This article describes a new dataset under construction at the Media Integration and Communication Center and the University of Florence. The dataset consists of high-resolution 3D scans of human faces from
each subject, along with several video sequences of varying resolution and zoom level. Each subject is recorded in a controlled setting in HD video, then in a less-constrained (but still indoor) setting using a standard, PTZ surveillance camera, and finally in an unconstrained, outdoor environment with challenging conditions. In each sequence the subject is recorded at three levels of zoom. This dataset is being constructed specifically to support research on techniques that bridge the gap between 2D, appearance-based recognition techniques, and fully 3D approaches. It is designed to simulate, in a controlled fashion, realistic surveillance conditions and to probe the efficacy of exploiting 3D models in real scenarios.

High Definition of our Mesh
The acquisition process in our dataset




Each subject is composed from the following:

  • Four High Quality 3D Model (two frontal models once for test and one for training, one left side model, one right side model). In the case the subject wears glasses, we provide a 3D Model also with the glasses.
  • One HD Video (1280 x 720) in cooperative environment recorded at 4 levels of zoom. The subject here is asked to generate some out-of-plane head rotations, viewing six points: top-right,top-left, middle-right,middle-left,bottom-right,bottom-left. Frame rate 25 fps.
  • One Indoor Video (704×576 – 4CIF) from a PTZ  with 3 levels of zoom.

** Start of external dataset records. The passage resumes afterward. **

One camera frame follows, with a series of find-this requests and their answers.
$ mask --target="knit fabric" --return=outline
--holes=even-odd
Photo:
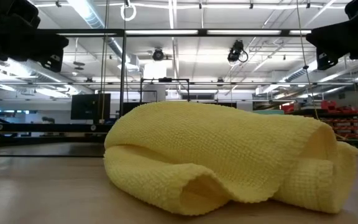
[[[120,189],[172,213],[272,198],[337,213],[358,149],[312,118],[201,103],[149,103],[110,130],[104,165]]]

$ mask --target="computer monitor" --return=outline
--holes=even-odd
[[[100,119],[109,119],[110,102],[110,94],[73,95],[71,119],[92,119],[94,123]]]

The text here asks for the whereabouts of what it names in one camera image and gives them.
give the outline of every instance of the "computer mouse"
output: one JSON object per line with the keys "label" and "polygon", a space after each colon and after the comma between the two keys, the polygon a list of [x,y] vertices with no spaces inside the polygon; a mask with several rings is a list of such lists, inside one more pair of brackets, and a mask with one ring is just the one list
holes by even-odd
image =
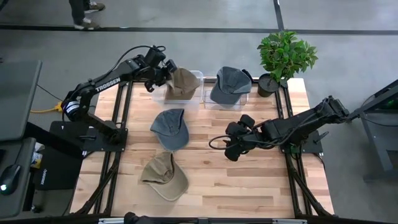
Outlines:
{"label": "computer mouse", "polygon": [[17,164],[5,168],[0,176],[0,194],[10,195],[14,193],[18,186],[20,171],[21,166]]}

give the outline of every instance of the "person's leg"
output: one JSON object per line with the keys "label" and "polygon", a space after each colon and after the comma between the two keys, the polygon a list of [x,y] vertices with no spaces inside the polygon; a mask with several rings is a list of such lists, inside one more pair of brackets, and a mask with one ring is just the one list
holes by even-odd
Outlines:
{"label": "person's leg", "polygon": [[98,24],[85,17],[85,4],[90,5],[90,0],[69,0],[69,4],[76,29],[93,30],[100,28]]}
{"label": "person's leg", "polygon": [[98,12],[105,9],[105,5],[94,0],[83,0],[85,13]]}
{"label": "person's leg", "polygon": [[80,25],[85,18],[83,0],[69,0],[69,4],[72,9],[73,22]]}

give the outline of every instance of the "black metal frame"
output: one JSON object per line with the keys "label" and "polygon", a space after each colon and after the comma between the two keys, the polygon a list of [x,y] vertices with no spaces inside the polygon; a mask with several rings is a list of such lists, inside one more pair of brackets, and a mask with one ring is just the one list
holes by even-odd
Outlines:
{"label": "black metal frame", "polygon": [[[396,141],[389,142],[388,139],[380,139],[382,132],[380,134],[376,133],[375,131],[371,131],[370,125],[371,122],[368,121],[369,118],[377,115],[382,114],[394,114],[398,115],[397,110],[384,110],[381,109],[382,105],[385,105],[387,102],[391,100],[396,100],[398,98],[398,80],[392,82],[388,86],[384,87],[383,89],[379,90],[377,93],[372,95],[374,97],[373,100],[369,102],[365,102],[360,108],[354,110],[351,114],[349,114],[348,121],[352,121],[355,118],[361,118],[364,130],[366,135],[368,136],[369,143],[375,148],[377,155],[379,156],[380,163],[382,165],[383,171],[380,171],[375,174],[367,174],[363,177],[364,181],[370,182],[375,180],[382,180],[382,179],[396,179],[398,178],[398,169],[394,168],[391,159],[389,157],[389,151],[393,151],[393,145],[395,145]],[[395,123],[395,121],[387,121],[384,123]],[[382,127],[378,126],[385,132],[396,132],[397,129],[392,127]],[[379,139],[379,142],[385,142],[384,146],[377,146],[376,140]]]}
{"label": "black metal frame", "polygon": [[[215,81],[216,81],[215,77],[205,79],[205,83],[214,83]],[[113,122],[116,122],[118,119],[121,96],[123,93],[124,86],[125,86],[125,84],[119,84],[119,86],[118,86],[118,92],[116,94],[116,101],[115,101],[113,117],[112,117]],[[126,121],[127,121],[128,112],[129,112],[129,105],[130,105],[131,93],[132,93],[132,88],[133,88],[133,82],[129,82],[127,84],[127,86],[128,86],[128,88],[127,88],[126,100],[125,100],[123,115],[122,115],[122,120],[121,120],[121,128],[126,128]],[[289,90],[288,90],[288,88],[283,88],[283,91],[284,91],[284,96],[285,96],[285,100],[286,100],[288,116],[293,116],[292,105],[291,105],[290,96],[289,96]],[[275,97],[276,97],[276,102],[277,102],[278,116],[279,116],[279,118],[284,118],[284,113],[283,113],[283,109],[282,109],[282,103],[281,103],[279,91],[277,91],[275,93]],[[329,213],[327,213],[326,211],[324,211],[322,209],[319,209],[320,204],[316,201],[315,197],[311,194],[311,191],[306,186],[305,174],[304,174],[303,163],[302,163],[301,157],[297,158],[297,167],[298,167],[298,171],[297,171],[297,170],[295,170],[295,168],[293,166],[290,153],[284,153],[284,154],[285,154],[285,160],[286,160],[286,164],[287,164],[287,173],[288,173],[288,177],[289,177],[290,192],[291,192],[291,196],[292,196],[292,203],[293,203],[295,218],[284,220],[284,219],[276,219],[276,218],[155,217],[155,218],[153,218],[154,221],[157,223],[185,222],[185,223],[197,223],[197,224],[210,224],[210,223],[258,223],[258,224],[260,224],[260,223],[293,223],[293,222],[322,223],[322,224],[329,224],[329,223],[330,224],[332,224],[332,223],[377,224],[377,223],[381,223],[381,222],[372,222],[372,221],[365,221],[365,220],[353,220],[353,219],[347,219],[347,218],[338,218],[334,215],[330,215]],[[116,186],[116,181],[117,181],[117,176],[118,176],[119,163],[120,163],[120,159],[121,159],[121,152],[115,152],[114,161],[112,163],[112,166],[108,170],[110,155],[111,155],[111,152],[105,152],[99,186],[93,192],[93,195],[90,197],[90,199],[76,213],[71,213],[70,215],[62,216],[62,217],[33,218],[33,219],[13,220],[13,221],[5,221],[5,222],[6,223],[23,223],[23,224],[26,224],[26,223],[40,223],[40,224],[51,223],[51,224],[53,224],[53,223],[71,223],[73,221],[73,223],[81,223],[82,224],[82,223],[98,223],[101,218],[110,218],[111,211],[112,211],[112,205],[113,205],[114,191],[115,191],[115,186]],[[103,190],[109,181],[111,181],[111,183],[110,183],[110,188],[109,188],[108,199],[106,202],[106,207],[105,207],[104,211],[102,213],[100,213]],[[305,199],[306,214],[303,214],[300,211],[295,181],[297,181],[298,185],[300,186],[300,188],[303,191],[303,196]],[[314,209],[317,211],[317,213],[319,213],[320,216],[312,215],[311,205],[314,206]],[[94,214],[88,214],[88,212],[91,210],[92,206],[95,206]]]}

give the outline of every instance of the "black cable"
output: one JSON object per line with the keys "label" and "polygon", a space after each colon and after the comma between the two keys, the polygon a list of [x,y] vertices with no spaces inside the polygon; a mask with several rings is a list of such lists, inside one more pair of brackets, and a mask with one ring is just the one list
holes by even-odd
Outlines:
{"label": "black cable", "polygon": [[230,138],[231,136],[230,135],[223,135],[223,136],[217,136],[217,137],[215,137],[215,138],[212,138],[212,139],[210,139],[210,141],[209,141],[209,146],[212,148],[212,149],[217,149],[217,150],[225,150],[225,149],[230,149],[230,148],[232,148],[232,147],[235,147],[235,146],[237,146],[238,144],[236,143],[236,144],[233,144],[232,146],[228,146],[228,147],[214,147],[214,146],[212,146],[211,145],[211,143],[214,141],[214,140],[216,140],[216,139],[219,139],[219,138]]}
{"label": "black cable", "polygon": [[361,107],[362,107],[363,105],[365,105],[366,102],[368,102],[368,100],[370,100],[370,99],[372,98],[372,96],[374,96],[374,95],[371,95],[371,96],[369,96],[368,98],[366,98],[366,100],[362,103]]}
{"label": "black cable", "polygon": [[370,123],[373,123],[373,124],[376,124],[376,125],[380,125],[380,126],[385,126],[385,127],[398,127],[398,124],[381,124],[381,123],[377,123],[377,122],[371,121],[371,120],[369,120],[369,119],[367,119],[367,118],[362,118],[362,119],[364,119],[364,120],[366,120],[366,121],[369,121]]}
{"label": "black cable", "polygon": [[319,158],[319,160],[321,160],[321,163],[322,163],[322,165],[323,165],[323,170],[326,170],[325,163],[323,162],[323,159],[322,159],[322,157],[321,157],[321,156],[319,156],[319,154],[318,154],[318,153],[314,153],[314,155],[315,155],[316,157],[318,157],[318,158]]}
{"label": "black cable", "polygon": [[245,142],[254,142],[254,143],[259,143],[259,144],[268,144],[271,146],[280,146],[283,143],[285,143],[289,137],[291,137],[291,135],[293,135],[293,133],[298,130],[298,128],[303,125],[306,121],[308,121],[309,119],[313,118],[315,115],[317,115],[316,113],[311,114],[310,116],[308,116],[307,118],[305,118],[304,120],[302,120],[293,130],[291,130],[291,132],[286,135],[286,137],[283,138],[283,140],[281,142],[275,143],[275,141],[272,142],[265,142],[265,141],[257,141],[257,140],[246,140]]}
{"label": "black cable", "polygon": [[60,98],[56,97],[54,94],[50,93],[48,90],[46,90],[45,88],[41,87],[39,84],[37,84],[37,86],[39,88],[41,88],[42,90],[44,90],[46,93],[50,94],[52,97],[54,97],[55,99],[59,100],[59,101],[63,101]]}
{"label": "black cable", "polygon": [[[116,68],[116,66],[118,66],[118,64],[119,64],[120,61],[124,58],[124,56],[126,56],[130,51],[135,50],[135,49],[139,49],[139,48],[149,48],[149,49],[154,49],[154,50],[159,50],[159,48],[162,48],[163,50],[159,50],[160,52],[163,52],[163,51],[166,50],[166,47],[165,47],[165,46],[151,47],[151,46],[148,46],[148,45],[140,45],[140,46],[132,47],[132,48],[130,48],[129,50],[127,50],[126,52],[124,52],[124,53],[122,54],[122,56],[120,56],[120,58],[118,59],[118,61],[113,65],[113,67],[112,67],[111,69],[109,69],[109,71],[107,71],[107,72],[105,73],[105,75],[103,75],[102,78],[100,78],[100,79],[97,80],[96,82],[100,82],[100,81],[104,80],[104,79]],[[86,88],[86,86],[82,86],[82,87],[80,87],[79,89],[75,90],[75,91],[71,94],[70,98],[73,99],[74,96],[75,96],[75,93],[76,93],[76,92],[79,92],[79,91],[80,91],[81,89],[83,89],[83,88]]]}
{"label": "black cable", "polygon": [[301,155],[302,155],[302,145],[300,145],[298,153],[290,153],[290,156],[292,156],[294,160],[301,159]]}
{"label": "black cable", "polygon": [[62,216],[64,216],[66,214],[66,212],[68,211],[68,208],[71,205],[72,201],[73,201],[73,194],[72,194],[72,196],[71,196],[71,198],[70,198],[70,200],[68,202],[68,205],[67,205],[66,209],[63,211]]}
{"label": "black cable", "polygon": [[94,151],[87,152],[84,159],[86,159],[89,155],[91,155]]}

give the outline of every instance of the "gray baseball cap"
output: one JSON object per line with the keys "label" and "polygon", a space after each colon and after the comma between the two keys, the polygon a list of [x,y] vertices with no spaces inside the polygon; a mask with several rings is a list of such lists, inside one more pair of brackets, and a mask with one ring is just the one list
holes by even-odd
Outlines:
{"label": "gray baseball cap", "polygon": [[151,159],[142,171],[141,181],[149,184],[162,198],[177,200],[188,189],[188,179],[171,152]]}
{"label": "gray baseball cap", "polygon": [[234,105],[241,95],[250,93],[251,79],[237,68],[222,67],[217,73],[217,82],[210,99],[222,105]]}
{"label": "gray baseball cap", "polygon": [[160,144],[168,151],[182,149],[189,142],[188,128],[183,116],[184,109],[165,110],[157,115],[150,127]]}

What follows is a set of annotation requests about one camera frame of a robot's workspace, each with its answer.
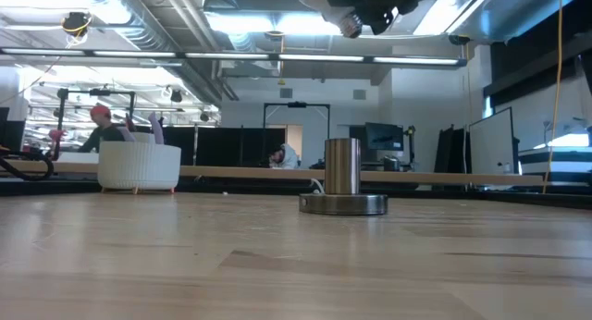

Here the subject is asked to be spontaneous. Frame rate 25 fps.
  • One Outdoor Video (736×544) from a PTZ with 3 levels of zoom. Here the subject is asked to be spontaneous, but this time the recorded video is very challenging. Frame rate 5-7 fps.

Generally a subject file is about 400MB and it contains the four models in three different formats: OBJ, PLY and VRML.

Regarding the video they are video encoded in MJPEG.

The files for a subject are compressed with a tar.bz2 in a single tarball.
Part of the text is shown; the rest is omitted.